#### [Task directions]
From the records below, transcribe exactly the lines that begin at the line with "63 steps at" and end at the line with "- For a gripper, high", both included.

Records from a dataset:
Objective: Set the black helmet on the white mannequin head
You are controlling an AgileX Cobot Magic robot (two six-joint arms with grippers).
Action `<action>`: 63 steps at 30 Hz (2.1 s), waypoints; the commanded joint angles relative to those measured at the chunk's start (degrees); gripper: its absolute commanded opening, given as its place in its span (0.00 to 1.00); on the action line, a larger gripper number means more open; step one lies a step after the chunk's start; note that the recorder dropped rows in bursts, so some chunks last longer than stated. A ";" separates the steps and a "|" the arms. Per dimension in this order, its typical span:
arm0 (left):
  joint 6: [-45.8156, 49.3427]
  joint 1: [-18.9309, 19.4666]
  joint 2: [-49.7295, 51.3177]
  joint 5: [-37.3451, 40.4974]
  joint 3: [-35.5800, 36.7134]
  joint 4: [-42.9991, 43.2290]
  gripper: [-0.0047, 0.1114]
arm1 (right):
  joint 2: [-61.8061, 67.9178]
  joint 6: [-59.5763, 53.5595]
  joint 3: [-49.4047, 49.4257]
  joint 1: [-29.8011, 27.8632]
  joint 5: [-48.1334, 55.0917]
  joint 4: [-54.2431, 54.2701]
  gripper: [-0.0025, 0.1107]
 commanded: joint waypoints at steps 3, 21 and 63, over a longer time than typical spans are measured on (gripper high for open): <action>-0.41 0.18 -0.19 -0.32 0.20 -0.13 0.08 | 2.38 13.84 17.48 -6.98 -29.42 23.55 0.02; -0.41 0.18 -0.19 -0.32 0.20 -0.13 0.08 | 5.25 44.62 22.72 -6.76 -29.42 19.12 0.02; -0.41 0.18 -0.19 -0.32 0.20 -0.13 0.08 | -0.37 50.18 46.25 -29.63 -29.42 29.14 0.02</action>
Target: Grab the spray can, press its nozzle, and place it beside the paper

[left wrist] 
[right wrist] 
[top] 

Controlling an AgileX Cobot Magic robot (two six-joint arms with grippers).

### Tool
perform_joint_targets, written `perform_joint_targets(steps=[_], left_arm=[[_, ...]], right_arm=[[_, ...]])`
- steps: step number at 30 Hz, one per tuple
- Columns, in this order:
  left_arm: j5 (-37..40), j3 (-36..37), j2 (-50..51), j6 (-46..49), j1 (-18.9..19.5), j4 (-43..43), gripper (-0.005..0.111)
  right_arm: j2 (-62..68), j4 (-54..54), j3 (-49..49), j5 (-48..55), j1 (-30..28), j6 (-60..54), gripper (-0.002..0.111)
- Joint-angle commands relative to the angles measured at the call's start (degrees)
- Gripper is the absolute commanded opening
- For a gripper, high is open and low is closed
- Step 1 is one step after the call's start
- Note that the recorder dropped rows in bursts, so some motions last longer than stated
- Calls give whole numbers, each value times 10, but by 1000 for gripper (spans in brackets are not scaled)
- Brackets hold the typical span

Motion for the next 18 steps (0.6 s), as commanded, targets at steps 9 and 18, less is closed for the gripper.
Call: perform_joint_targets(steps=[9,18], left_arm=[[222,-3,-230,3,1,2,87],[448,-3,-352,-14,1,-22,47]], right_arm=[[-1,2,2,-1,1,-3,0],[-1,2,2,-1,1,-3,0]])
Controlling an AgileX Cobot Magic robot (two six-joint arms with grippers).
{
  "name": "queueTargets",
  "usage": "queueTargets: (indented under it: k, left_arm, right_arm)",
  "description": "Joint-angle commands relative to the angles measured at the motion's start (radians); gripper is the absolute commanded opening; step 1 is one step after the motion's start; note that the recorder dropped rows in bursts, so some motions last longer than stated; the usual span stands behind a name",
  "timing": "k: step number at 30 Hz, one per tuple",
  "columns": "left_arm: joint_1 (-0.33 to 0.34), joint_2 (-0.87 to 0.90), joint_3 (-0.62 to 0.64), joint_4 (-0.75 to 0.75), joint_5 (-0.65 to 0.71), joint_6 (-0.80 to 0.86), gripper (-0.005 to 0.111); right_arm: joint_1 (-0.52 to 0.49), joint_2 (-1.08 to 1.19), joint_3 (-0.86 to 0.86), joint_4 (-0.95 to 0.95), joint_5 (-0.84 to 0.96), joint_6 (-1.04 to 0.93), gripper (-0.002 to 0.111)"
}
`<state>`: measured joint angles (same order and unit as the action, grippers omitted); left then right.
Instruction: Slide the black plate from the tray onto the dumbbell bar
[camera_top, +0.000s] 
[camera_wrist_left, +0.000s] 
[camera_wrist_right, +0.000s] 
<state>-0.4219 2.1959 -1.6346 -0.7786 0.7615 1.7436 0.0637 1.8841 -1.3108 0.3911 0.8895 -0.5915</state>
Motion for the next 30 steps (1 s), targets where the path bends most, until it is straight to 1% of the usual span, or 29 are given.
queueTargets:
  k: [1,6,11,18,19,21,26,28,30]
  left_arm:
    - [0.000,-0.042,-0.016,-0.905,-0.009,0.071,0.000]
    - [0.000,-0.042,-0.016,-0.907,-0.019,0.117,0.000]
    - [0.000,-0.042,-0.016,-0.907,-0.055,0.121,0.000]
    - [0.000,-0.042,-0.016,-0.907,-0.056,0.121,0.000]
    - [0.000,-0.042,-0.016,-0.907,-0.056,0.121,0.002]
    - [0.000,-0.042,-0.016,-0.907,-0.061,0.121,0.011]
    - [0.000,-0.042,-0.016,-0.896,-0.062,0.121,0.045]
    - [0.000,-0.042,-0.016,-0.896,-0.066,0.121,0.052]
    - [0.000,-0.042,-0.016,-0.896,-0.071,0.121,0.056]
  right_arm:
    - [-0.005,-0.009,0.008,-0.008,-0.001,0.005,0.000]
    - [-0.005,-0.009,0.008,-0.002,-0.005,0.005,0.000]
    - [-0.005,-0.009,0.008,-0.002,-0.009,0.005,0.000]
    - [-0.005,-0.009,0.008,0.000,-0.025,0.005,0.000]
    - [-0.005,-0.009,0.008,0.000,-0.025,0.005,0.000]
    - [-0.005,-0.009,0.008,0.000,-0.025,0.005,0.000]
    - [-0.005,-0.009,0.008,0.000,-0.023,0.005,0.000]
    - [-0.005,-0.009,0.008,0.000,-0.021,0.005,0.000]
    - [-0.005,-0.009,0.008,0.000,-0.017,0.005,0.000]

#### [Expected answer]
Action `<action>`: 63 steps at 30 Hz (2.1 s), waypoints; the commanded joint angles relative to those measured at the chunk's start (degrees); gripper: its absolute commanded opening, given as its place in its span (0.00 to 1.00); on the action line, a larger gripper number means more open; step one lies a step after the chunk's start; note that the recorder dropped rows in bursts, so some chunks last longer than stated. A ";" separates the steps and a "|" the arms. Per dimension in this order, its typical span:
arm0 (left):
  joint 6: [-45.8156, 49.3427]
  joint 1: [-18.9309, 19.4666]
  joint 2: [-49.7295, 51.3177]
  joint 5: [-37.3451, 40.4974]
  joint 3: [-35.5800, 36.7134]
  joint 4: [-42.9991, 43.2290]
  gripper: [-0.0047, 0.1114]
arm1 (right):
  joint 2: [-61.8061, 67.9178]
  joint 6: [-59.5763, 53.5595]
  joint 3: [-49.4047, 49.4257]
  joint 1: [-29.8011, 27.8632]
  joint 5: [-48.1334, 55.0917]
  joint 4: [-54.2431, 54.2701]
  gripper: [-0.0025, 0.1107]
 commanded: joint waypoints at steps 3, 21 and 63, over a longer time than typical spans are measured on (gripper high for open): <action>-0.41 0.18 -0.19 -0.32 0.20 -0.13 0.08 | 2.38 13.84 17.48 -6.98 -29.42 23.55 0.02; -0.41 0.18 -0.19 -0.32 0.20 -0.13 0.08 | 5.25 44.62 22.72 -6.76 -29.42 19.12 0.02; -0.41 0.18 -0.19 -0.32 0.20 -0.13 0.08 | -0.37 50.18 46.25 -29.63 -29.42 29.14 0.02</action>
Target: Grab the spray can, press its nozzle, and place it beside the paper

[left wrist] 
[right wrist] 
[top] 

Controlling an AgileX Cobot Magic robot (two six-joint arms with grippers).

### Tool
perform_joint_targets, written `perform_joint_targets(steps=[_], left_arm=[[_, ...]], right_arm=[[_, ...]])`
- steps: step number at 30 Hz, one per tuple
- Columns, in this order:
  left_arm: j5 (-37..40), j3 (-36..37), j2 (-50..51), j6 (-46..49), j1 (-18.9..19.5), j4 (-43..43), gripper (-0.005..0.111)
  right_arm: j2 (-62..68), j4 (-54..54), j3 (-49..49), j5 (-48..55), j1 (-30..28), j6 (-60..54), gripper (-0.002..0.111)
- Joint-angle commands relative to the angles measured at the call's start (degrees)
- Gripper is the absolute commanded opening
- For a gripper, high is open and low is closed

Apart from this answer, nothing more is required.